Mosca ha fatto un grande sforzo di pubbliche relazioni, bombardando i giornalisti accreditati di mail e sms, e un lungo lavoro di lobby negli ultimi mesi per portare i più scettici dalla propria parte, dall’Ungheria alla Grecia a Parigi, ora “possibilista”. “Diplomazia creativa”, la chiama Bloomberg. Tutti aspettano di sentire cosa dirà Putin: in sessione plenaria domani con Renzi, chiederà una “normalizzazione” dei rapporti con la UE. Il messaggio: lasciamoci alle spalle il conflitto in Ucraina e torniamo al business. Il sottotesto: chi prima arriva, meglio sarà ricompensato. 

Dopo l’annessione della Crimea, le cancellerie occidentali avevano raccomandato ai dirigenti delle proprie compagnie di declinare l’invito in Russia. Molti avevano preferito tenersi nell’ombra. Quest’anno, nota il quotidiano finanziario Vedomosti, “Al Forum ci sarà molto più capitale straniero che negli ultimi due anni”: 500 compagnie straniere da 60 paesi e 600 russe, nel 2015 erano 319 e 486. E molte società straniere sono rappresentate ai massimi livelli, anche se la maggioranza ha scelto il low profile.

Incluse, è questo il sentore, alcune italiane. “Dal Dipartimento di Stato Usa – conferma Alexei Rodzianko, presidente della Camera di Commercio statunitense in Russia – due anni fa dissero chiaramente che gli alti quadri non dovevano venire. Quest’anno han detto: sarebbe bene non farsi notare troppo”. Proprio dagli Usa è atteso un big come l’AD di Exxon Mobil, Rex Tillerson. Con lui altri top manager: per l’Italia Fallico di Banca Intesa, Claudio Descazi di Eni, Simonelli di GE Oil e Gas, per Pirelli Marco Tronchetti Provera, per Enel Patrizia Grieco; poi gli Ad di Boeing, Carlsberg, Nestlé, BP, Royal Dutch Shell, Glencore, il presidente di Alibaba Jack Ma.

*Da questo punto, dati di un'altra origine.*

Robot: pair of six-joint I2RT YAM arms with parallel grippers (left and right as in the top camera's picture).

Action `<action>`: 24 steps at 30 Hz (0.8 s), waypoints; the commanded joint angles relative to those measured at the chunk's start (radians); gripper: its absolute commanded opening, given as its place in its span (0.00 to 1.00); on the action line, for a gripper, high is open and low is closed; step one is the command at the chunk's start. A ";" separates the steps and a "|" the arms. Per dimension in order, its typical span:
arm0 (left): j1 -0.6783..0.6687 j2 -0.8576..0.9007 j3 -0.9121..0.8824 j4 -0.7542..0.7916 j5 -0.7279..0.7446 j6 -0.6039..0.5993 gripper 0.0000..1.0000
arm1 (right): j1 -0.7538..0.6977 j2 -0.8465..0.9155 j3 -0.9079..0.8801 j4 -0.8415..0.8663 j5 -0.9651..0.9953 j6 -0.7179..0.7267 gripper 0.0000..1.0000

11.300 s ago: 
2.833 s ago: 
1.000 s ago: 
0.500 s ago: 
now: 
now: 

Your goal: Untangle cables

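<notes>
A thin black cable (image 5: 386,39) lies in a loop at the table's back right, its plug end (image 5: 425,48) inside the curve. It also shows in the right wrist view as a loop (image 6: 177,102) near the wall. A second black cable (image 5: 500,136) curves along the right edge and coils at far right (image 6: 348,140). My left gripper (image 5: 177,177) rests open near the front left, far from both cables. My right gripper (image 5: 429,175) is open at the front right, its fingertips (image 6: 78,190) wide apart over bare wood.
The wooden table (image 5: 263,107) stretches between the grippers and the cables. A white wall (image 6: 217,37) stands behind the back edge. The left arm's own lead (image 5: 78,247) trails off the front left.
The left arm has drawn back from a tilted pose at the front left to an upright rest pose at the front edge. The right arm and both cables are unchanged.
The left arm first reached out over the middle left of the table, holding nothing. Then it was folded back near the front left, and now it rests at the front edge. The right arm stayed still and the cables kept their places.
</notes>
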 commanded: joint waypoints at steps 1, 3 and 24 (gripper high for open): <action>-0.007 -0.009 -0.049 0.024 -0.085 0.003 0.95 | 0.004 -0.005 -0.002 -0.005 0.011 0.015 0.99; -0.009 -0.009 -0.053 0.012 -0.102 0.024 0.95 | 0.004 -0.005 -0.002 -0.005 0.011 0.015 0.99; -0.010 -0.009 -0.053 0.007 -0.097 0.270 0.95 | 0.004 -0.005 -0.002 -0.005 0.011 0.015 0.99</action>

La Germania? L’analista russo Fiodor Lukianov ha commentato all’AGI: “Due mesi fa ho avuto un incontro a porte chiuse con rappresentanti del business tedesco che ci hanno detto: ‘Il Nord Stream 2 si fara’, meno ne parlate e meglio è. Facciamo tutto noi’”.

Per l’Italia, come per gli altri europei, c’è da risalire la china di due anni di pesanti perdite nell’interscambio (unica eccezione, la Francia, che è cresciuta), parallelo alla crisi economica russa: meno 31% per Roma dal 2014, con una perdita di 9,6 mld di euro. L’export Made in Italy, anche a causa delle contro-sanzioni russe, ha segnato 34 per cento. Le parole d’ordine sono due: “Made with Russia” e “importozameshenye”, cioè localizzazione: produrre in loco scambiandosi know-how e investimenti, invece di importare solo beni e servizi. Ma Berlino è più avanti: 3mila joint-venture coi russi, a fronte delle 150 italiane.